- Born: 2 April 1876 Abergavenny, Monmouthshire, Wales
- Died: 13 August 1944 (aged 68) London, England
- Occupation: writer
- Known for: The Wheel Spins novel

= Ethel Lina White =

British crime writer (1876–1944)

Ethel Lina White (2 April 1876 – 13 August 1944) was a British crime writer from Abergavenny, Monmouthshire, Wales. She was best known for her novel The Wheel Spins (1936), on which the Alfred Hitchcock 1938 film The Lady Vanishes was based.

==Early years==
Born in Abergavenny, Monmouthshire, in 1876, Ethel Lina White was the daughter of William White, builder and inventor of the Hygeian Rock Building Composition, and Ethel C White, both of Clifton, Bristol. She was one of nine children. Her father's invention, a compound of bitumen and cement was the first waterproof building material, and used in the construction of the London Underground, which brought wealth to the family.

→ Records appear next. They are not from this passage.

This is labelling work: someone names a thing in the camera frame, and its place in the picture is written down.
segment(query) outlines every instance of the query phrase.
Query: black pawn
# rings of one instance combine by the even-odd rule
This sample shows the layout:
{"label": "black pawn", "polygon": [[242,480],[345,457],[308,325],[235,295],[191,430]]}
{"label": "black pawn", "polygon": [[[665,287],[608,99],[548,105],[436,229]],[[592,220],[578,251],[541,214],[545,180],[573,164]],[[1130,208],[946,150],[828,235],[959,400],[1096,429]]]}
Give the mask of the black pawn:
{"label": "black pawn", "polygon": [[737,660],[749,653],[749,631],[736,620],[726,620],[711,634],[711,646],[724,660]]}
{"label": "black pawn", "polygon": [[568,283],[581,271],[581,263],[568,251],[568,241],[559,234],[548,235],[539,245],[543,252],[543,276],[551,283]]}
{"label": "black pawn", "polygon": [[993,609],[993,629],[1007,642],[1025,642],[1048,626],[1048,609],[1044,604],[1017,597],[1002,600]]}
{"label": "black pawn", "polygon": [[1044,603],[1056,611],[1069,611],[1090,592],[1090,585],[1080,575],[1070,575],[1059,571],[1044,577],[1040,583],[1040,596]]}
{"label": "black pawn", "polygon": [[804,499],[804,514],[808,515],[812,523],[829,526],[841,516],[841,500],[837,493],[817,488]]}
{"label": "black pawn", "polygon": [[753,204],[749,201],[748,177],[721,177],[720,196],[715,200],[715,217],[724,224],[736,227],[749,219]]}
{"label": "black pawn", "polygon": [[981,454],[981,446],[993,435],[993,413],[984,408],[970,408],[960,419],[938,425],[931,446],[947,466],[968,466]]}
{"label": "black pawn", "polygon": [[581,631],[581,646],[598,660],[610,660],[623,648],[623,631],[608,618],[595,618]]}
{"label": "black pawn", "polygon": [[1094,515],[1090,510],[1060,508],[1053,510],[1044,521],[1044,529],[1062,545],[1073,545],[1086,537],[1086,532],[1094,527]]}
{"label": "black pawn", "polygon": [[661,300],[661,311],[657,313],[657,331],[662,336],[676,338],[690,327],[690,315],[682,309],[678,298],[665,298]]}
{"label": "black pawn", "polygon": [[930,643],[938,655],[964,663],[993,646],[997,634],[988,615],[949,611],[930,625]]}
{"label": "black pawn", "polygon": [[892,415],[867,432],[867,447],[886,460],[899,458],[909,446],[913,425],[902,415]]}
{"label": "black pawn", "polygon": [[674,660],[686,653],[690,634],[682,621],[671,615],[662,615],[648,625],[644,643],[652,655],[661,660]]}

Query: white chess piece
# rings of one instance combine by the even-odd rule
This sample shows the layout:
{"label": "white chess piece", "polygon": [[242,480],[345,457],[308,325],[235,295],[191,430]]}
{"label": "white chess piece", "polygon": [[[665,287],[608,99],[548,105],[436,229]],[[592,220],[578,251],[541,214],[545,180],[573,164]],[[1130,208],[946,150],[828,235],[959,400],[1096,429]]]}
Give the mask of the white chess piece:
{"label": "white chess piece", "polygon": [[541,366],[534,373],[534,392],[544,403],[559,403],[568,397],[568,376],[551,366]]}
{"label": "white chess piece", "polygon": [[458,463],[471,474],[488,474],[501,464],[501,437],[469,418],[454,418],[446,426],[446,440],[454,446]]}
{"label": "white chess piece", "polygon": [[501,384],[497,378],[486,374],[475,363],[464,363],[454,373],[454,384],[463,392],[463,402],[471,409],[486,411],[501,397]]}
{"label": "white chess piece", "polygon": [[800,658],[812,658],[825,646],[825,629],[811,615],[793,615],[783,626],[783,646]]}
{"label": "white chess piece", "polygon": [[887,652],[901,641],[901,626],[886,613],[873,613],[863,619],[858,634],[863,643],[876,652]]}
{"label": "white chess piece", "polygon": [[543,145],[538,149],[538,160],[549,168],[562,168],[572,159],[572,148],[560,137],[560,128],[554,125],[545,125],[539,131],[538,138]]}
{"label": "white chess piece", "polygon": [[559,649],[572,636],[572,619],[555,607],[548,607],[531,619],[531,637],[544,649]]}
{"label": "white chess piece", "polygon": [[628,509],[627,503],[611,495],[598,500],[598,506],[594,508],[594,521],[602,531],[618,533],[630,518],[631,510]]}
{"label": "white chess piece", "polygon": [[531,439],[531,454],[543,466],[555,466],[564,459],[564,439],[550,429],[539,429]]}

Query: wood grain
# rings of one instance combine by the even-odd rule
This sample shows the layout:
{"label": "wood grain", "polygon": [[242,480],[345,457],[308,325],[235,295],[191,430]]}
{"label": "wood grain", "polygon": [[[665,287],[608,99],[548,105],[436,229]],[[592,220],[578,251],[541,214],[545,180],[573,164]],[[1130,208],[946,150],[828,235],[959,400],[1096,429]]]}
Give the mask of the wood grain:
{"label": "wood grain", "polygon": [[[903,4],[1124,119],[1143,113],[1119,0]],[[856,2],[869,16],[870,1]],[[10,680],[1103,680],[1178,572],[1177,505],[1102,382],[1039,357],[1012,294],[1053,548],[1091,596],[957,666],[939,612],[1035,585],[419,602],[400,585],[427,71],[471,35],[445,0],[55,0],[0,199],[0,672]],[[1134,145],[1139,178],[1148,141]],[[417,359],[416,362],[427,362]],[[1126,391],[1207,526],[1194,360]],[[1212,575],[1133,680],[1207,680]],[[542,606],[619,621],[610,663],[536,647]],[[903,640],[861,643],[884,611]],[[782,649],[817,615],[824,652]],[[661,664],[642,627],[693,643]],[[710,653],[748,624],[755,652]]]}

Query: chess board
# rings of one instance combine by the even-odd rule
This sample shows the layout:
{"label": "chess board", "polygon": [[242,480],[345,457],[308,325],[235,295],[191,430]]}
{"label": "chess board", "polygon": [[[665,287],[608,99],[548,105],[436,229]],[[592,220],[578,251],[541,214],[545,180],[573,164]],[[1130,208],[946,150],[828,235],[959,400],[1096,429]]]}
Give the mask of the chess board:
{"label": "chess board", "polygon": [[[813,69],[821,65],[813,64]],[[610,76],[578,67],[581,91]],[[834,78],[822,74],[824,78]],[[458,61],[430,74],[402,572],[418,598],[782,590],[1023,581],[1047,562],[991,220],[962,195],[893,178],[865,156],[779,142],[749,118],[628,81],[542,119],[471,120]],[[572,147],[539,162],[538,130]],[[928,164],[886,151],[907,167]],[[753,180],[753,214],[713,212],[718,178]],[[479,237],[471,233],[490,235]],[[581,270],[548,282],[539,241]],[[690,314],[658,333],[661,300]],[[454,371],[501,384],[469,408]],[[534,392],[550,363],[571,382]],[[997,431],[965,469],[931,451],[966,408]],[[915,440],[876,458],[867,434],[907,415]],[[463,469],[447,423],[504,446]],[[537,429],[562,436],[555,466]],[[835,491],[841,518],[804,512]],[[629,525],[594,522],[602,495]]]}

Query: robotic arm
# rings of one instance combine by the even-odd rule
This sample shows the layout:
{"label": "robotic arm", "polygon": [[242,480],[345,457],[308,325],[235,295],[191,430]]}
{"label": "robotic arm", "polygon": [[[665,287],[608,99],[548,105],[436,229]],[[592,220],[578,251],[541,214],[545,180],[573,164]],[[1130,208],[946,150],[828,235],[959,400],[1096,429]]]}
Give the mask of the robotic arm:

White grew up in Fairlea Grange, which was built in the 1880s by her father, and started writing as a child and contributing essays and poems to children's papers. She passed the Government Examination (Second Class) in freehand drawing at Newport School of Art in 1890. She later began to write short stories, but it was some years before she wrote books. She was living in Abergavenny in 1911.

==Career as a writer==
By 1917 White was working in London in the Ministry of Pensions, but in 1919 she resigned for a £10 advance in order to write, later saying it was because she disliked "the lack of fresh air and office life". Her publications made her one of the best known crime writers in Britain and the United States in the 1930s and 1940s.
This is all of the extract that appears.